Lots of batteries? Check.
Bottled water? Check.
Geiger counter? Check.
Kindle? Check.
Bedtime stories? Ahem - bedtime stories?

You're not truly ready for the apocalypse unless you've got your *Bedtime Stories for the Apocalypse*!

Joel Arnold


----------



## Joel Arnold (May 3, 2010)

Happy Monday, folks! Don't forget your hazmat suit!

Joel


----------



## Joel Arnold (May 3, 2010)

Another Monday, another Apocalypse!

Joel


----------



## Michael Crane (Jul 22, 2010)

Love the title.  May have to check this one out.  Man, my TBR list is getting out of control, and I have you trouble-makers to thank for that.


----------



## Joel Arnold (May 3, 2010)

michael_crane said:


> Love the title. May have to check this one out. Man, my TBR list is getting out of control, and I have you trouble-makers to thank for that.


Thanks, Michael - I know what you mean about your TBR list - mine is getting out of control, too!
Joel


----------



## Joel Arnold (May 3, 2010)

This collection makes the perfect gift for:

Birthdays
Mother's Days
Alien Invasions
Father's Days
Zombie takeovers
Christmases
2012s
National eBook Months
Releasing of the Kraakens

...just about any time, really!


----------



## Harry Shannon (Jul 30, 2010)

On me way to check it out, Joel.
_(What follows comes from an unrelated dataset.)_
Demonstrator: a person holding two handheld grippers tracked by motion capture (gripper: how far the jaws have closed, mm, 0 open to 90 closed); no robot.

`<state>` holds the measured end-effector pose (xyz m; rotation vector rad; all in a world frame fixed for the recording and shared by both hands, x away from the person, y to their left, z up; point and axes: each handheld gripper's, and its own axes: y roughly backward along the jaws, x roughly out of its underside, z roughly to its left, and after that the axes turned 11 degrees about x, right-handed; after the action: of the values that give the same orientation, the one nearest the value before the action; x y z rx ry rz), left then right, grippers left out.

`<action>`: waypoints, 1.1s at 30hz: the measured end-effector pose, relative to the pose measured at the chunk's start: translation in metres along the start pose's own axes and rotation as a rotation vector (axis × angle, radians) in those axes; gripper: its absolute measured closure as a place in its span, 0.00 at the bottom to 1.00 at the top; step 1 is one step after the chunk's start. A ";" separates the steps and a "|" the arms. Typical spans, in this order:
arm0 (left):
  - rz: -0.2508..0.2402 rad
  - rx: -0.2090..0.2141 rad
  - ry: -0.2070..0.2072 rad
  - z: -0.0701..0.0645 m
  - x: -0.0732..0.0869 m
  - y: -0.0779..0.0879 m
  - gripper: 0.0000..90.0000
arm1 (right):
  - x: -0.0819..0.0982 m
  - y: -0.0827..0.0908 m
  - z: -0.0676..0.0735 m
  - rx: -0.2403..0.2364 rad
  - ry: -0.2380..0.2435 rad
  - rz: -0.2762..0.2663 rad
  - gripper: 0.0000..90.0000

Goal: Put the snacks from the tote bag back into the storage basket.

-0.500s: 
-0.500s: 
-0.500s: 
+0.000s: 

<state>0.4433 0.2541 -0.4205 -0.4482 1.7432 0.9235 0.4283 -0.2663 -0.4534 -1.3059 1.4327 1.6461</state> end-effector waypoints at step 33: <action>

I'm going to have to live to be 120 just to catch up on my reading.


----------



## Joel Arnold (May 3, 2010)

Harry Shannon said:


> On me way to check it out, Joel. I'm going to have to live to be 120 just to catch up on my reading.


Thanks, Harry - I know what you mean by catching up on reading. Especially now, when it's so easy and fun to try new reads at cheap prices! I have OCD - One-Click Disorder!


----------



## David &#039;Half-Orc&#039; Dalglish (Feb 1, 2010)

I bought this book for when I released my Kraaken, ho ho!

Seriously, though, good reads. And disturbing. You wouldn't think so, given how cuddly and happy Joel looks like in his picture here.


----------



## Joel Arnold (May 3, 2010)

Half-Orc said:


> Seriously, though, good reads. And disturbing. You wouldn't think so, given how cuddly and happy Joel looks like in his picture here.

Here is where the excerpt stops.